> Try it:
Pull every line containing the word "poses" out of the material below.

════════

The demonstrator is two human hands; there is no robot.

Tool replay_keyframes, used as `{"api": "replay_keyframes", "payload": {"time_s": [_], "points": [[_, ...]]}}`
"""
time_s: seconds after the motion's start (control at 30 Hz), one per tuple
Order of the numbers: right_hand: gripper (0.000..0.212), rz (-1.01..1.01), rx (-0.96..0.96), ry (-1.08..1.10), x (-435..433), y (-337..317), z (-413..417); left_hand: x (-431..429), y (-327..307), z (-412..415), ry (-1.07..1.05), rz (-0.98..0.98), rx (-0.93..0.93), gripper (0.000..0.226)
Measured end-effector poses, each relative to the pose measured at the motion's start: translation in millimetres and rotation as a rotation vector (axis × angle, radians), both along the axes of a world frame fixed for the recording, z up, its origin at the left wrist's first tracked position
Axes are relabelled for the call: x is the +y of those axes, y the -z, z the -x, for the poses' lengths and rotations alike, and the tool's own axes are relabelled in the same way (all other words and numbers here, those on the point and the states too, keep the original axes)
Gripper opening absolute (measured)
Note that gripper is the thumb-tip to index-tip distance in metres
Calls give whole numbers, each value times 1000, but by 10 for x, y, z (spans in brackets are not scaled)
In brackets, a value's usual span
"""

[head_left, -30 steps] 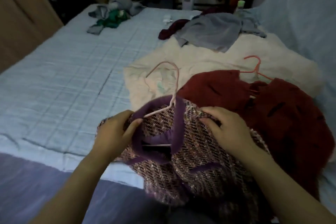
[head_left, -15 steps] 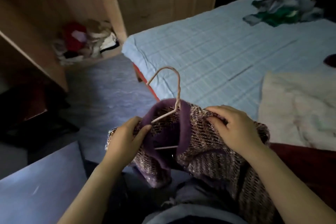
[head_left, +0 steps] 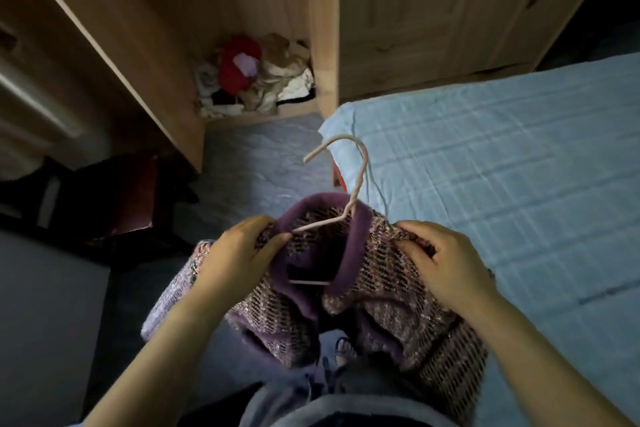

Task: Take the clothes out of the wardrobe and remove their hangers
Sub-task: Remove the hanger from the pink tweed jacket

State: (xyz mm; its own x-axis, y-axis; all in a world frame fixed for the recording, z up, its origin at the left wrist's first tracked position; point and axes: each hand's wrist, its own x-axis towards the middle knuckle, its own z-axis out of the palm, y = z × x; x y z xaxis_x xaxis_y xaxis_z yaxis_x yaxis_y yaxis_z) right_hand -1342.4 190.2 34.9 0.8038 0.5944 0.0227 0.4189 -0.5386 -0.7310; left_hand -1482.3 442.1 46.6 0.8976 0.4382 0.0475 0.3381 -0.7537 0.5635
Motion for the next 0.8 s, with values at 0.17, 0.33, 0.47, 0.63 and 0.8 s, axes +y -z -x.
{"api": "replay_keyframes", "payload": {"time_s": [0.17,0.33,0.47,0.63,0.8], "points": [[28,-12,-2,-126,881,-42,-836,666,-17,-574,-138,1,26,16],[26,-14,-23,-180,1861,98,-1577,1473,146,-1176,-177,21,-14,36],[26,-54,-85,-190,2831,117,-2364,2392,220,-1929,-119,17,-69,45],[25,-99,-186,-219,4009,-174,-3358,3544,26,-2845,-124,0,-132,47],[26,-112,-211,-270,4900,-235,-4200,4376,-78,-3573,-142,-4,-178,47]]}}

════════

> Task answer:
Measured end-effector poses, each relative to the pose measured at the motion's start: translation in millimetres and rotation as a rotation vector (axis × angle, radians), both along the axes of a world frame fixed for the recording, z up, its origin at the left wrist's first tracked position
Axes are relabelled for the call: x is the +y of those axes, y the -z, z the -x, for the poses' lengths and rotations alike, and the tool's own axes are relabelled in the same way (all other words and numbers here, those on the point and the states too, keep the original axes)

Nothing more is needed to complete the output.